• Task directions: Find the lines of the data below that include "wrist". Report their number only.

• Input data:
* * * * * * *

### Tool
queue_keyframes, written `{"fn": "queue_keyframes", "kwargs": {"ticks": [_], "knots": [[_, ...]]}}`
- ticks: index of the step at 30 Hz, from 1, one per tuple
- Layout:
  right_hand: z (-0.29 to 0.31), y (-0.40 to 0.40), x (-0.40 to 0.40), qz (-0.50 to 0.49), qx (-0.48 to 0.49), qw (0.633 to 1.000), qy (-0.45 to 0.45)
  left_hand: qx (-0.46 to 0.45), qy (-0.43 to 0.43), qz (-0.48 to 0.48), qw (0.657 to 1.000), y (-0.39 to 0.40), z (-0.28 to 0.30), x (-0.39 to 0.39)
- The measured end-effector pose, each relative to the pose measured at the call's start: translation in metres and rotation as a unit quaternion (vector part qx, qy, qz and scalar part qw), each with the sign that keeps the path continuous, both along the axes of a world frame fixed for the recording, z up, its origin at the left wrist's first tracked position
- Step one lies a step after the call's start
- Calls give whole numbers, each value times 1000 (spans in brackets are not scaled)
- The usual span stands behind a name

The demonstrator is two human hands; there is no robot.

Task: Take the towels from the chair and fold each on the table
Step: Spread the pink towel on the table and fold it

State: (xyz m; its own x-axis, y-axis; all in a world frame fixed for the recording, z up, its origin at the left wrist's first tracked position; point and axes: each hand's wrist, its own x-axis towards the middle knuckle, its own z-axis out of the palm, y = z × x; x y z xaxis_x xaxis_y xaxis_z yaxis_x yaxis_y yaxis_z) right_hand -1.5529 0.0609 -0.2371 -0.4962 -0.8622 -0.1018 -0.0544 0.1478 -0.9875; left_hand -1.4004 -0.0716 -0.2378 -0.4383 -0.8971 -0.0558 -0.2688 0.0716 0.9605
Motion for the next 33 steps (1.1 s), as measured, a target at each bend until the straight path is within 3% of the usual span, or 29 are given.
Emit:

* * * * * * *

• Reply to the task: 2